These Walls as Clouds of Witnesses: Our Library Re-Dedication

The Unitarian Society, East Brunswick

November 24, 2019

What if these walls were a cloud of witnesses?  How can they not be?  For 55 years they have offered their shelter and their witness to the comings and goings, the hustle and bustle, the ups and the downs of this congregation, a once bigger, now Little Engine that could… that can, that will.

What stories would these walls tell, were they to speak?  Surely both symphony and cacophony; joy and pain; disagreement and resonance; delicious food and food politely left on the plate; conflict and reconciliation; voices far too aggressive and whispers so tender they were salve; acts of temerity and ultimate gestures of giving up.

This space had been home-central to the minister: meetings with lay leaders, pastoral care conversations, and thoughtful reflection in solitude. Not to mention a more convenient back and forth between Minister and Office Administrator than our current arrangement. We thank those who gave funds in Reverend R. Paul Mueller’s memory to improve what had once been his study, outside of which now sits a plaque that we might remember this beloved former pastor, leader, preacher, minister.

This room had been home to the burst of mural that laid claim to your attention as soon as you walked in, or even walked past, it commanded your gaze. A labor of love offered by former congregational president, Randy Bramwell, one of many artistic gifts he left so that we descendants might have art at the center of our collective identity. The mural enhanced and heightened the experience of this room for nearly half a century.

Then damage to the outer wall became damage to the inner wall, sadly neglected too long to be able to save the mural.  You can see here, to the right, the salvaged remnant of the original mural, and here to the left, the first of ten prints by the artist, gifted to us by Shirley Bartlett when she learned of the loss of the mural.  And here, between them, one of our current artist members, Coleen Tyler, paid homage to the mural and the artist, pulling out key symbols and painting them after the wall was repaired.

No more when you crank open the window does the glass pane fall to the ground outside.  Through the efforts of the Building Task Force, under the leadership of Cindy Mussman and Paula Lieb, and others, too, this library once with encroaching shelves of books mostly left to gather dust, an aging paint job, and a large table difficult to maneuver, has transformed into a bright and welcoming space, where day-to-day and evening time liturgy of the congregation takes place. 

I say liturgy, for the etymology of that work is ‘work of the people.’ That is what happens here now: the Board meets here; sometimes Shakespeare is read aloud here; on occasion, orders of service are folded here; this past fall, white fragility was examined and its demise plotted here. One day just last week, a succession of Montessori parents passed through the door and twenty minutes later out, for parent-teacher conferences.

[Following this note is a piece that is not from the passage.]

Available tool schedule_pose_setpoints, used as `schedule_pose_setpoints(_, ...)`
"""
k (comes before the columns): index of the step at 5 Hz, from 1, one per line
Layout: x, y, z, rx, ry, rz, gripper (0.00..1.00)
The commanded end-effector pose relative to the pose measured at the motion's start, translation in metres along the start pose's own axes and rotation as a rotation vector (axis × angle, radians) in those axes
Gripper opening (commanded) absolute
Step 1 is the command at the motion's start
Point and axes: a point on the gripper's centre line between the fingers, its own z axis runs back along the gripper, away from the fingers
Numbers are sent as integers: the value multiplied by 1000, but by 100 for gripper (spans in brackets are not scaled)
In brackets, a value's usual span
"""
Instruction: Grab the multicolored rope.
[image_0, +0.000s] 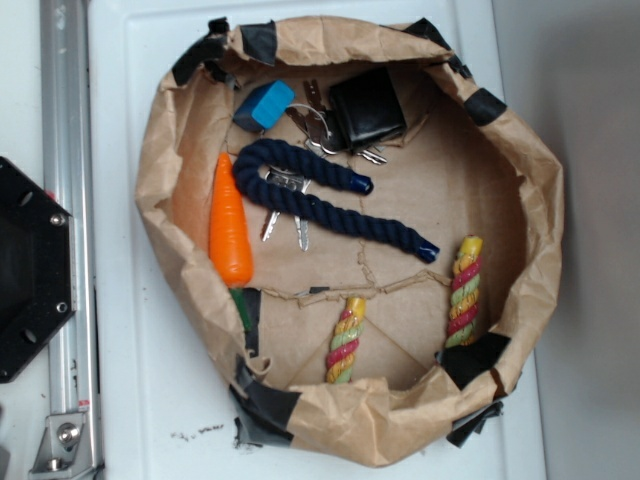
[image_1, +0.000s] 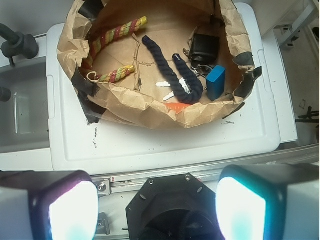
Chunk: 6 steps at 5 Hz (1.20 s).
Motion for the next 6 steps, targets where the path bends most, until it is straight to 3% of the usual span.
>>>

This renovation is just one of the many recent signs of renewed attention by the congregation to the congregation.  It was made possible by gestures of love that came from the affection and admiration that many – MANY – had for Reverend Paul Mueller – and dare I say, for he was not a man alone – for Peg Mueller Richardson as well.  I have been here three-and-a-half years and it is a rare occasion that Paul’s name is uttered without Peg’s following close behind.  What a legacy to see come to fruition, fifteen years after his death! What a gift of the legacy of his ministry here!

It is said that when a congregation honors, respects and yes, even idealizes, a past minister, it speaks not only to that minister’s gifts, but more so to the congregation’s ability to be in constructive and synergistic relationship with their minister. Not a guarantee, but at least a possibility. Not all congregations have this capacity ~ especially Unitarian Universalist ones, with our ubiquitous ambivalence towards authority.

So, well, done, The Unitarian Society, a Unitarian Universalist Congregation, in so many ways. Well done. These cloud of witness walls are cheering us on. Cheering us on that we may not let another wall fall into such disrepair.  Cheerig us on that we not lose yet another thing precious to us. Cheering us on that we may cherish the creativity and art that sparks our spirits and spread it abundantly here.  Cheering us on that we may find synergies that create the path of the future. 

May we hear the roar of their praise and applause. 

May we continue to offer it to each other.